What else? Oh, the Pet Shop Boys! That part of the evening mixed in with Madness’s performance made me feel like that moment when you wake up and you can hear your alarm going off but you can’t quite place where you are! That goes in my ‘a little weird in places’ category, as does Annie Lennox’s performance, but I doubt that will surprise many people reading this. One Direction made me want to vomit. They are just so sickly sweet it actually hurts my teeth, but in fairness I suppose that might be how my age group felt when Take That were big the first time around!

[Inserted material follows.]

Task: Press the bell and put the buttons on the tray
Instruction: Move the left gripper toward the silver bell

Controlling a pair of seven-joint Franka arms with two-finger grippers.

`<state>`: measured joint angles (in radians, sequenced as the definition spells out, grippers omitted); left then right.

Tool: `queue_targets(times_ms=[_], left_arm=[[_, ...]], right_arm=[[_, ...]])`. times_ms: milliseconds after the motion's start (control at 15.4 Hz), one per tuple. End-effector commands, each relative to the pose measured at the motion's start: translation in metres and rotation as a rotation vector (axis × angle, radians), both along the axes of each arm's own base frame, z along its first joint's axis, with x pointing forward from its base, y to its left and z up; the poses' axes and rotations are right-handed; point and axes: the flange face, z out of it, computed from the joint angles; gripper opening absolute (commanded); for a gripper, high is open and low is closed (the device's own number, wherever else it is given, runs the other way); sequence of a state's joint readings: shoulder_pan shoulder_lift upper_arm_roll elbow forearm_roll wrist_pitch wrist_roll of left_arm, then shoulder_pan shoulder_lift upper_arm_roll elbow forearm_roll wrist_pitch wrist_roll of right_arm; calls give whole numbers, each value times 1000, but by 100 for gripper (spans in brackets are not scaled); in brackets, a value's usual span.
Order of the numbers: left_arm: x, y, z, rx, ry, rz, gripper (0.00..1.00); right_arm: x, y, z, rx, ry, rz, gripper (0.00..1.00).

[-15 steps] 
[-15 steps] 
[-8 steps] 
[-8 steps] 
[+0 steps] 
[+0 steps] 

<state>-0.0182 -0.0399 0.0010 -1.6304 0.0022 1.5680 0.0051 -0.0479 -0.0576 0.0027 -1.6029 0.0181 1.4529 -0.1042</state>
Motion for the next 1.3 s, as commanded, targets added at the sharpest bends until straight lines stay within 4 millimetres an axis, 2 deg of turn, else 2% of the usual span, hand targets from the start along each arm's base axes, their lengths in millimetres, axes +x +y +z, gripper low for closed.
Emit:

George Michael, Fat Boy Slim, Eric Idle, and Russell Brand I’m putting into quintessentially British, with a slight cross over into a little weird. Ray Davies though, I’m not sure what to say. I love the Kinks, but I think his day as lead vocalist may have come and gone.

So that’s it on my summary and opinion of the closing ceremony. It was not all bad, but not all good. I’m so British! And on that I’ll just quickly add that at least it didn’t rain, but it is awfully close today that I think we could do with a shower.